Exactly reproduce the data from its first line through the line with "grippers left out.", leaving out every line after it.

(RECORDED INFORMATION)

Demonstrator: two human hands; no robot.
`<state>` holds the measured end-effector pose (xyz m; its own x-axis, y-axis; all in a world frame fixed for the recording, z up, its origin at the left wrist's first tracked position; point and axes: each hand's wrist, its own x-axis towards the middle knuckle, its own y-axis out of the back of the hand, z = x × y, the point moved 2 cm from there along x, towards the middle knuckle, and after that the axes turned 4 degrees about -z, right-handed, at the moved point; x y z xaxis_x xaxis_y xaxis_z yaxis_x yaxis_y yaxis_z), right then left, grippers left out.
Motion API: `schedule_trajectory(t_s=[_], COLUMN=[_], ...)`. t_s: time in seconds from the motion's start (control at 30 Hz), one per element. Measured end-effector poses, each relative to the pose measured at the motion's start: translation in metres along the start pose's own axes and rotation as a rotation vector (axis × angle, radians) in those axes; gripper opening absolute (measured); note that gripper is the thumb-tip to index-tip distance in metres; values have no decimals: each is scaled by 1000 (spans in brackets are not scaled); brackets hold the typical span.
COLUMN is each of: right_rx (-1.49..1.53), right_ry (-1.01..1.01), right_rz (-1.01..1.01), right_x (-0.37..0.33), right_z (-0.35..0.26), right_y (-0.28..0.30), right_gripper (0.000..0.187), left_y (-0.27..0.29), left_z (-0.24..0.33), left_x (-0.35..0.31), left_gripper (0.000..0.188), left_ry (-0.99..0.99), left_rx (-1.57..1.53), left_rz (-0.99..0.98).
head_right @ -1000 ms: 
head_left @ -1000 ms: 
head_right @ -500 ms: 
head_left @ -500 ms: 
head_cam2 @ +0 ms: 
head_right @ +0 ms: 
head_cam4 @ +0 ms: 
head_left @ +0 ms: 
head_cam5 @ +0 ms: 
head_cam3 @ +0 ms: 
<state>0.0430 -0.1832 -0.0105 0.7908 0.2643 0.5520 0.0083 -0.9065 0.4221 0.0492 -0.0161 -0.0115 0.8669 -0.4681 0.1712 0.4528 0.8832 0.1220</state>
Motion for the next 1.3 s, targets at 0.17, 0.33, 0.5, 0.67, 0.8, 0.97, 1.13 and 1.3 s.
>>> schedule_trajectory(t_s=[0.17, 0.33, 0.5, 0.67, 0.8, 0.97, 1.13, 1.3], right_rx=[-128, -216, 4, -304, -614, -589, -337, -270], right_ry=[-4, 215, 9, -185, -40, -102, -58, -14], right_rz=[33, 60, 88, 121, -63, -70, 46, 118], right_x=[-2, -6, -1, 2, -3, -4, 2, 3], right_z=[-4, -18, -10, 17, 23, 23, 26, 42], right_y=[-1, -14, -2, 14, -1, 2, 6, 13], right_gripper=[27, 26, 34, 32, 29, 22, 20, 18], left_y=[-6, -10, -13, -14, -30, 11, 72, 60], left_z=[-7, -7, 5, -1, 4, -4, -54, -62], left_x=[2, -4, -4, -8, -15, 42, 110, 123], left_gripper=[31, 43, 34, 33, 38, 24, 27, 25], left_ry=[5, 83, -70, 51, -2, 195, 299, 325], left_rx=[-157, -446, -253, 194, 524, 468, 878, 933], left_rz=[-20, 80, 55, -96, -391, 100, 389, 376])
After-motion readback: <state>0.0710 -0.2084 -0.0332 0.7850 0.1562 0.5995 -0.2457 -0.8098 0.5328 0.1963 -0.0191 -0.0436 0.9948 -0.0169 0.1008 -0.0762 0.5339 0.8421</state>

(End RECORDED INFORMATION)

ANSWER TO THIS TASK |
Demonstrator: two human hands; no robot.
`<state>` holds the measured end-effector pose (xyz m; its own x-axis, y-axis; all in a world frame fixed for the recording, z up, its origin at the left wrist's first tracked position; point and axes: each hand's wrist, its own x-axis towards the middle knuckle, its own y-axis out of the back of the hand, z = x × y, the point moved 2 cm from there along x, towards the middle knuckle, and after that the axes turned 4 degrees about -z, right-handed, at the moved point; x y z xaxis_x xaxis_y xaxis_z yaxis_x yaxis_y yaxis_z), right then left, grippers left out.

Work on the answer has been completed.